In sum, the Titanus retrospective was a gold mine for cinephiles, full of films each deserving an in-depth look (and, in certain cases, rediscovery). My own personal favorite would be Mario Amendola and Ruggero Maccari’s Il tallone di Achille (52), a major example of the Italian talent for turning seemingly mindless slapstick comedy into a sharp critique of modern times. Its half-serious story, a contemporary adaptation of the myth of Greek hero Achilles and his heel, speaks for itself: at the height of the Cold War, the Italian government plans to use supposedly immortal rascal Achille Rosso as a human-sized weapon of mass destruction and as an outer space explorer—for which purpose he is granted 20 beauty queens in order to produce an army of immortal soldiers.
The Titanus retrospective took place in August at the 67th edition of the Locarno Film Festival. For FILM COMMENT's festival report on Locarno, see Chris Darke's article in the November/December issue.

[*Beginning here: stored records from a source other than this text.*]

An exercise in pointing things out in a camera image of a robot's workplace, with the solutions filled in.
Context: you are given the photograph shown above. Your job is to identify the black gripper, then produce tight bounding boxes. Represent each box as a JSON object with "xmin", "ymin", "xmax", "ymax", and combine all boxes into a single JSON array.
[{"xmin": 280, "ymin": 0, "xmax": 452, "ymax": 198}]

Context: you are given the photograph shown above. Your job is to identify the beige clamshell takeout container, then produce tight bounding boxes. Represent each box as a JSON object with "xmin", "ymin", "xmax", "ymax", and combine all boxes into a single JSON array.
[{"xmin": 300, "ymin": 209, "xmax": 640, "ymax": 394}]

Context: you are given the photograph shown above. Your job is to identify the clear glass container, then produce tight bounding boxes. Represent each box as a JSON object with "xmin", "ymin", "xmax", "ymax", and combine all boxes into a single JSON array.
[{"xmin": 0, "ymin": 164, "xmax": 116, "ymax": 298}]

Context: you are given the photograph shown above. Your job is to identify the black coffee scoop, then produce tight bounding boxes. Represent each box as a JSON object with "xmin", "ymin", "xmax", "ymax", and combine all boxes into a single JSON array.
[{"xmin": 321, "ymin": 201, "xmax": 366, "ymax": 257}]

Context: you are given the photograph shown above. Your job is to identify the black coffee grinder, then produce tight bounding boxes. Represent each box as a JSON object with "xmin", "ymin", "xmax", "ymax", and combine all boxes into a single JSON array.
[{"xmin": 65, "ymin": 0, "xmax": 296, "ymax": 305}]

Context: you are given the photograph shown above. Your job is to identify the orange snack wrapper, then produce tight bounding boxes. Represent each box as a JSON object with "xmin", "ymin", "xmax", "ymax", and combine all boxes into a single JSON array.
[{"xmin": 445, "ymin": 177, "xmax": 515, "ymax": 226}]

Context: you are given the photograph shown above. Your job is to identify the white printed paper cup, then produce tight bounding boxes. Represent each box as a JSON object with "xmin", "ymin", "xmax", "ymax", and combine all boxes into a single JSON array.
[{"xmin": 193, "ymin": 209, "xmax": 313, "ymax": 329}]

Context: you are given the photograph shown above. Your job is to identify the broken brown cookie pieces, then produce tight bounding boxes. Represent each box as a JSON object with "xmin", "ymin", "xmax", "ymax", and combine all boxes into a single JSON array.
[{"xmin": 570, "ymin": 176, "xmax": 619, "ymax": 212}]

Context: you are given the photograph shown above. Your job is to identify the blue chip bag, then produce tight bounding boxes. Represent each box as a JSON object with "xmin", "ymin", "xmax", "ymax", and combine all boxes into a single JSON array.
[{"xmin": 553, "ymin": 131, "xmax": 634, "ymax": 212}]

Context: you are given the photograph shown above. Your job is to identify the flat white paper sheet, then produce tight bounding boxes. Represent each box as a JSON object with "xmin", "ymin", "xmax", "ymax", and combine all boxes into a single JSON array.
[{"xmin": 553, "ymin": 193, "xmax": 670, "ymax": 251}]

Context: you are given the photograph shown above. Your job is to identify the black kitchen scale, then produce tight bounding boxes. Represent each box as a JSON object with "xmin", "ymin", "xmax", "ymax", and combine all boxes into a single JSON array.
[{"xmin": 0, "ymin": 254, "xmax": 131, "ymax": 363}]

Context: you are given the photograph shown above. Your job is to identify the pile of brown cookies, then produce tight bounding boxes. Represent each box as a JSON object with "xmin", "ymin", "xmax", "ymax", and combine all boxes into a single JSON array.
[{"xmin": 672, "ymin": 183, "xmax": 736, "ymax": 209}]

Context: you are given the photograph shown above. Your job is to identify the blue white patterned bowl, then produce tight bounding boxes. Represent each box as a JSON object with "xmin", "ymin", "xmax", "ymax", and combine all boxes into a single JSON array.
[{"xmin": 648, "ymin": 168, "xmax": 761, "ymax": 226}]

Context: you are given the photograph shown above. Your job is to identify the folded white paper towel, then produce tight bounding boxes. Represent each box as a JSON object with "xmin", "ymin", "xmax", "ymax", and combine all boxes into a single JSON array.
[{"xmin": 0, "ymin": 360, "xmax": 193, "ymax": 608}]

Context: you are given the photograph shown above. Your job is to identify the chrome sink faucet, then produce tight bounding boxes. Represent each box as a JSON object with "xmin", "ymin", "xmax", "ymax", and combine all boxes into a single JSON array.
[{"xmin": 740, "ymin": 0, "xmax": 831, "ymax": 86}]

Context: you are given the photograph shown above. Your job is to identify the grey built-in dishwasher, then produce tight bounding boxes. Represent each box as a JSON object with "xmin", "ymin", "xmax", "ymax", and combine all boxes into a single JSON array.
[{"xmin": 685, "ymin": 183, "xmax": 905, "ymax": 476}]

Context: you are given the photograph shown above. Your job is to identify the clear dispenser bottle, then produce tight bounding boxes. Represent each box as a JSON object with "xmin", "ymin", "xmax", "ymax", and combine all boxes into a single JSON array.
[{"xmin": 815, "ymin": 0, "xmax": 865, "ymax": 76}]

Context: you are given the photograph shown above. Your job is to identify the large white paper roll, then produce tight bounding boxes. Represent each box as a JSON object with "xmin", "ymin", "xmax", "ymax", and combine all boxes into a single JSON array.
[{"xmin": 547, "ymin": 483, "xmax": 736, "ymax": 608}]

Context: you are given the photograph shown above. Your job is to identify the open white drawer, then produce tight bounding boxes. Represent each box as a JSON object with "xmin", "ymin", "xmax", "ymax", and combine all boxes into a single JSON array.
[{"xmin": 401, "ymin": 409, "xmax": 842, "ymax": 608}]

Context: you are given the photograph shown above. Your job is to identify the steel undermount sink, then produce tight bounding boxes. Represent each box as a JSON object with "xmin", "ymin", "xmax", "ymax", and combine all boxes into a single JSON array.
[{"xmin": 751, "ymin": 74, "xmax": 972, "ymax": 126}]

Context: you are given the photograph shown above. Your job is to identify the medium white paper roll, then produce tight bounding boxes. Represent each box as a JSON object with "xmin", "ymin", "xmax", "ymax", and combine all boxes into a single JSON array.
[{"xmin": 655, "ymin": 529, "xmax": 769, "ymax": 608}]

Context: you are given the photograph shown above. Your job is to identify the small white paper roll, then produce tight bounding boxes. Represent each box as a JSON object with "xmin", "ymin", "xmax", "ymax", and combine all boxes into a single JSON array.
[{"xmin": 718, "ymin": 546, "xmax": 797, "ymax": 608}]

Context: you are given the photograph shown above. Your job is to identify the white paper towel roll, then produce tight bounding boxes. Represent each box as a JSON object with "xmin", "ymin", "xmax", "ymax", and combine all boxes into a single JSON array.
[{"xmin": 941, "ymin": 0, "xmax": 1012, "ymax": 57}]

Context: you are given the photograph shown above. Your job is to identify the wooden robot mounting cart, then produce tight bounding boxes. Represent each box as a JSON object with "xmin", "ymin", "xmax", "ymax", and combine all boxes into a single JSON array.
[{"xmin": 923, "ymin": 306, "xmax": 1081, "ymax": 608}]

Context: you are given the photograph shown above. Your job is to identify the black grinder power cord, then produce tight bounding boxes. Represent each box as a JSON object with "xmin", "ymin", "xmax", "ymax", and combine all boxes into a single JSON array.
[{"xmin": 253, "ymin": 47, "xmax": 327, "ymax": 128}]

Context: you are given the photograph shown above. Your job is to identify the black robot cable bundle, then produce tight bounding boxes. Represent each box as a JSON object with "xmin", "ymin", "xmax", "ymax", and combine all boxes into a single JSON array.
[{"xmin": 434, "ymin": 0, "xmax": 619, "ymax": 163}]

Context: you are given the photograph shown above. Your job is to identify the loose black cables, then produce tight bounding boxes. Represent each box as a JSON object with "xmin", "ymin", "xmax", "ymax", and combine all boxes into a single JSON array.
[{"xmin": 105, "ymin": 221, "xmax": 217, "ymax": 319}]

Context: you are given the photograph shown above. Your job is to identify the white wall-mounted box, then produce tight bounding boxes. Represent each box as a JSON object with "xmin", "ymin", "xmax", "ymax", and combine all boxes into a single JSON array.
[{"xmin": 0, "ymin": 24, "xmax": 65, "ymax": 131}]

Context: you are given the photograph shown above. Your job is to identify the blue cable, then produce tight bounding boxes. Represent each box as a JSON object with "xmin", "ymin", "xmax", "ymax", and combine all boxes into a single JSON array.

1. When the movie was finally approved, in October 1960, admittance was denied to children under the age of 16, but some adult Milanese citizens still found the movie offensive and denounced it as obscene. Police seized all circulating prints. During the ensuing negotiation between Titanus, the Milanese courts, and the State Censorship Office, many minutes of footage were cut (including Francesca having an orgasm while sleeping), and the sexual morality of Italians over the age of 16 was finally saved.